As a side note, YAY!!!! I finally got into my "skinny pants" - the pants I haven't been able to wear in over three years. I am SUPER SUPER happy about that. And really pleasantly surprised that when I came back from changing with a glow on my face Andrew instantly asked if they were goal pants and then said "Go You!" which makes me happy - I'm really glad he can share in some part the happienss of reaching awesome goals. He's really been an inspiration and a fantastic friend through this. Also, coming into work on Monday I go over 7 comments in two hours at work about how much weight I look like I've lost from multitudes of people. All because of the awesome skinny pants - not skinny pants, but the skinniest pants!!! And there are no more skinner pants left in my closet. Now I'll have to go out and buy new ones!!!

Sunday, March 1, 2009

More Happiness

Friday was amazing - after some initial forgetfulness and hectic work time and missing the right bus and ending up walking a ways to Le Gourmand, I had an AMAZING dinner!!  I had the chef's taster menu paired with wine.  It was a three hour experience and cost around $300 for two people - with four cocktails added to that beforehand.  So you could reasonable eat there for $100 if you just got an entree and appetizer.  If you're in Seattle - save up some money and GO THERE.  

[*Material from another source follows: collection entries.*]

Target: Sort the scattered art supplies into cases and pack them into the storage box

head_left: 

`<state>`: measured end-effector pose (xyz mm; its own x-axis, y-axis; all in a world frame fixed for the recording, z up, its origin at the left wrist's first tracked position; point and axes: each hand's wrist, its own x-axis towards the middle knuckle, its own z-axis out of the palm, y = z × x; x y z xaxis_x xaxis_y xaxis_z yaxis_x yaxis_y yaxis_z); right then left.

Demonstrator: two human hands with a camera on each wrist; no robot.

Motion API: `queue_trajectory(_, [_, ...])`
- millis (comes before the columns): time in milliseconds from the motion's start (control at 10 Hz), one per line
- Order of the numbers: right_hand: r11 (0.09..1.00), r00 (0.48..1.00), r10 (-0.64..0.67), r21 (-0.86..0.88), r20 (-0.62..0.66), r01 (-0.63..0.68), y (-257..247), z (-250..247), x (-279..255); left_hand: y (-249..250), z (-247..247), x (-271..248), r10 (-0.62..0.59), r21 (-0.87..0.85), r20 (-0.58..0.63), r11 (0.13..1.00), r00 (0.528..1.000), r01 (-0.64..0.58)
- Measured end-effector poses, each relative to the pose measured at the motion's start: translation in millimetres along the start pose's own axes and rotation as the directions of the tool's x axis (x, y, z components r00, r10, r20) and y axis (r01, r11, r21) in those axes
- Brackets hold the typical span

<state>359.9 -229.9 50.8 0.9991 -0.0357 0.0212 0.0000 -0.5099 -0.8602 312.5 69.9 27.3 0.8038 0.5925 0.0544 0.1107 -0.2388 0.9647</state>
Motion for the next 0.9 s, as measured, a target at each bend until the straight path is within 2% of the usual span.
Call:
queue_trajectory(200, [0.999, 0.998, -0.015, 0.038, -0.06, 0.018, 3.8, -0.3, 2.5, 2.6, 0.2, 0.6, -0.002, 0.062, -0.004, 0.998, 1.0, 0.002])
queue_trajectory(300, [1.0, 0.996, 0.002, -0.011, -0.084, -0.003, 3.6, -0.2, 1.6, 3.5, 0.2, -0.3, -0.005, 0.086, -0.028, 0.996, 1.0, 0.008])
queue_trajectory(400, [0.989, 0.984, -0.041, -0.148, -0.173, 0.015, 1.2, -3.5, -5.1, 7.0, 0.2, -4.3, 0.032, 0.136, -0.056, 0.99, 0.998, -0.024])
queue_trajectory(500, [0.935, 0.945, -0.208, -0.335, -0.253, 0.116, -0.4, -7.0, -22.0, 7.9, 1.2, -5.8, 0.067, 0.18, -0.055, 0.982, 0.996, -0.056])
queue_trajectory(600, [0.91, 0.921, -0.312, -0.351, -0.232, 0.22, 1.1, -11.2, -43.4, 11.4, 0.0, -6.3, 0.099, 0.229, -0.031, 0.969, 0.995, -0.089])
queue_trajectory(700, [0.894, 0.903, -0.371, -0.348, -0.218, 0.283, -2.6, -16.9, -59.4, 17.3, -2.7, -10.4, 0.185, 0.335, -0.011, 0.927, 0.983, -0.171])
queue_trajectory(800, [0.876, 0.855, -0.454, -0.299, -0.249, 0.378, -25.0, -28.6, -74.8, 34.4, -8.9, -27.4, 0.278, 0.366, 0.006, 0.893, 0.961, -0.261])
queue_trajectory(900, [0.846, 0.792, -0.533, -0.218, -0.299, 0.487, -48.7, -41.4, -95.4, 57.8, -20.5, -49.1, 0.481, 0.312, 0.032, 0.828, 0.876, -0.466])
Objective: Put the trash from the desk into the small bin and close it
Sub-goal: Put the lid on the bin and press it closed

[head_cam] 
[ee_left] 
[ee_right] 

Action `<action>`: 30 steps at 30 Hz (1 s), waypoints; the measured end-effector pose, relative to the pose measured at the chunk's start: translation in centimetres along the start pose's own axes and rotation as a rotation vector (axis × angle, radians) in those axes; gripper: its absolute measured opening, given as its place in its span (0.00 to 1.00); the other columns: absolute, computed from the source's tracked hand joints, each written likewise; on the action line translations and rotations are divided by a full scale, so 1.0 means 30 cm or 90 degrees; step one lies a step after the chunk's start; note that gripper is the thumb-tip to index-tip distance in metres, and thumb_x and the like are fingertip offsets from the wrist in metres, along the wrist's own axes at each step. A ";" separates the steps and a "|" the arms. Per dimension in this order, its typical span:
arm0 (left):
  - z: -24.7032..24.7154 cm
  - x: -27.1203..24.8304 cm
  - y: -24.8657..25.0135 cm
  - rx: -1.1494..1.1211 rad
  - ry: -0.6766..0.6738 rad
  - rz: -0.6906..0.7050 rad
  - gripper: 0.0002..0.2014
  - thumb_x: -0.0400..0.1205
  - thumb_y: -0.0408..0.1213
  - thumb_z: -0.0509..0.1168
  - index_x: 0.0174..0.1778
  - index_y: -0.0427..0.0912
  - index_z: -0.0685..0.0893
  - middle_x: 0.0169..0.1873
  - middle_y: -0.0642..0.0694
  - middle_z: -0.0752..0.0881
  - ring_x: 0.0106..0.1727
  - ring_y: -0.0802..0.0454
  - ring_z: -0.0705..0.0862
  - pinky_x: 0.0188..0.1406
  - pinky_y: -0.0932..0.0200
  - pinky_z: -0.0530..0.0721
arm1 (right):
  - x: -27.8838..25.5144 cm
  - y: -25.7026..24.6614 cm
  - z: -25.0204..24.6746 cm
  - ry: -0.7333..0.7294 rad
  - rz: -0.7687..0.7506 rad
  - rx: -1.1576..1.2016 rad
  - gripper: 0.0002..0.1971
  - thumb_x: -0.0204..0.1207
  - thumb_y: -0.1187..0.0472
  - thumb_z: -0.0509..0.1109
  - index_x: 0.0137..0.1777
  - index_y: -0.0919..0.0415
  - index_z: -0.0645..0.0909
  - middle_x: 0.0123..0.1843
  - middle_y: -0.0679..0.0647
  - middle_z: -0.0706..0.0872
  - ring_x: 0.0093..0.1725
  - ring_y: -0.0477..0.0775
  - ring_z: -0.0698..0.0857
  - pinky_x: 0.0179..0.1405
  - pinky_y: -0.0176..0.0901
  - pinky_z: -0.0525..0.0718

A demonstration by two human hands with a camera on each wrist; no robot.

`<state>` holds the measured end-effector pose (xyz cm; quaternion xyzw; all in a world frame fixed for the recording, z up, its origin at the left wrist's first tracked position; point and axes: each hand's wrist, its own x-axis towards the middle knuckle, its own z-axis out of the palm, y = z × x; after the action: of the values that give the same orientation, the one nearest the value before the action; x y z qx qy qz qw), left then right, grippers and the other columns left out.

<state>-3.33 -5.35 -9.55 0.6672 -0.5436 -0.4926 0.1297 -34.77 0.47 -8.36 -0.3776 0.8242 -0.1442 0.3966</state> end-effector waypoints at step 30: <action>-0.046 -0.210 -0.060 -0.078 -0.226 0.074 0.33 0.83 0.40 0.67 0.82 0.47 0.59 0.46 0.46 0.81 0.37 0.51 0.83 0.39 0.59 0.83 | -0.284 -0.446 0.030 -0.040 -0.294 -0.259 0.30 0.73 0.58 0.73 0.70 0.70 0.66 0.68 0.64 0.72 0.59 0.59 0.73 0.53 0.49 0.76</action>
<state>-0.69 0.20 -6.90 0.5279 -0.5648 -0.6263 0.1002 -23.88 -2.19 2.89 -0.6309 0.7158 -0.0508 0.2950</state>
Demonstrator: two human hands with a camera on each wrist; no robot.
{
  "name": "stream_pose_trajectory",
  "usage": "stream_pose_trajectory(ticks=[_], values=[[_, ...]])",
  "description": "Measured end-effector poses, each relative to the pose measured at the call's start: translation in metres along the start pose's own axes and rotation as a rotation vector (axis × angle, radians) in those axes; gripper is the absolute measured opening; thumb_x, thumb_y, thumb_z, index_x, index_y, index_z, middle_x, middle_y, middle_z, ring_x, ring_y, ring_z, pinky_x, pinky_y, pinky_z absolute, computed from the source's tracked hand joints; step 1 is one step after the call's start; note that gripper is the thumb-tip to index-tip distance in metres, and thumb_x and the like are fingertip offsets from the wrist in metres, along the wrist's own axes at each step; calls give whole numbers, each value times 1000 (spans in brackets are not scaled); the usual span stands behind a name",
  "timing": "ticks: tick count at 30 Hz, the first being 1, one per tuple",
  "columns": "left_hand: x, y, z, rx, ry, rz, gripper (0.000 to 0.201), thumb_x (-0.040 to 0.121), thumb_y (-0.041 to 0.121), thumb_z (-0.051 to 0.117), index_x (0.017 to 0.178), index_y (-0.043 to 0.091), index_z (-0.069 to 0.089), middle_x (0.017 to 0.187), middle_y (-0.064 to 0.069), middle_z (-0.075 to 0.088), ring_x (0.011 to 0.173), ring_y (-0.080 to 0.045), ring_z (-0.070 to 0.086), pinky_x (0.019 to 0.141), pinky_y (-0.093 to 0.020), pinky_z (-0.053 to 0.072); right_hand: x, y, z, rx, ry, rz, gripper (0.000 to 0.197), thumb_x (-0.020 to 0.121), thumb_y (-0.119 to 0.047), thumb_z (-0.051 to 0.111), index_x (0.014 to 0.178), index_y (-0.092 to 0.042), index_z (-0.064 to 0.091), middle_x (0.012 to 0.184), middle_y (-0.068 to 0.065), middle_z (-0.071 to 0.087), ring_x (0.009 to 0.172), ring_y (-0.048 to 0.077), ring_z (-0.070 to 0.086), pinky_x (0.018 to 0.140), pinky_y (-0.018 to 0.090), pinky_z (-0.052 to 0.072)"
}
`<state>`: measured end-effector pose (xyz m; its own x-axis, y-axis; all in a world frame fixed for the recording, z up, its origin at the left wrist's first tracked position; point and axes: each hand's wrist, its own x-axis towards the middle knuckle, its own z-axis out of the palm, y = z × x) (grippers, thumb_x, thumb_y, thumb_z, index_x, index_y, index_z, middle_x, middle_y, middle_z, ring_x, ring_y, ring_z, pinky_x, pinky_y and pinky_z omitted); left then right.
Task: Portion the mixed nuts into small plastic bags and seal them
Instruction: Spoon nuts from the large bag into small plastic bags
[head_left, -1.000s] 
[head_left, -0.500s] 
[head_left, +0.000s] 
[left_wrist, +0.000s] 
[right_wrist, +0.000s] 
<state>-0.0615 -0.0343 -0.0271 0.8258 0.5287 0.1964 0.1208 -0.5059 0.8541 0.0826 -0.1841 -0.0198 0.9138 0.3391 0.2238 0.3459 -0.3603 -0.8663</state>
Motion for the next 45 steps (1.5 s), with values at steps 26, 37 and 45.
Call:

Saturday - Ahhhhh.... woke up still full and happy from the night before - I slept like a log that night!  Paul and I went to Besalu and I was going to read for a while and hook up with Andrew to go mountain biking at noon, but I was itching to get on the bike, so called him around 10 and biked to his place.  We drove to St. Andrews and did about 9.5 miles.  IT WAS AMAZING!!!!  Moguls are my FAVORITE - which are little dirt hills that allow you to get some MAJOR air.  It was beyond beautiful.  I had a few falls/mishaps.  I violently hugged a tree (no major damage),  I went off a kicker into a drop, wasn't expecting it and was going WAY too fast for the next kicker that was *right* after that, so tried to stop and ended up flying over my handle bars and landing in brush.  I was actually really happy with this one experience where I lost control of the bike, got my left leg hooked in the bikes frame, hopped around on my right foot, finally hit the ground with my left, then somehow hooked my right foot up underneath the seat around the post, almost fell again, then somehow managed to keep upright and keep going.  I love that I can lose control like that, and somehow keep my bike up and keep going. :)  

The end result is that I love mountain biking!!!  It's hard.  It's a lot of work and technically difficult.  But it's totally worth it.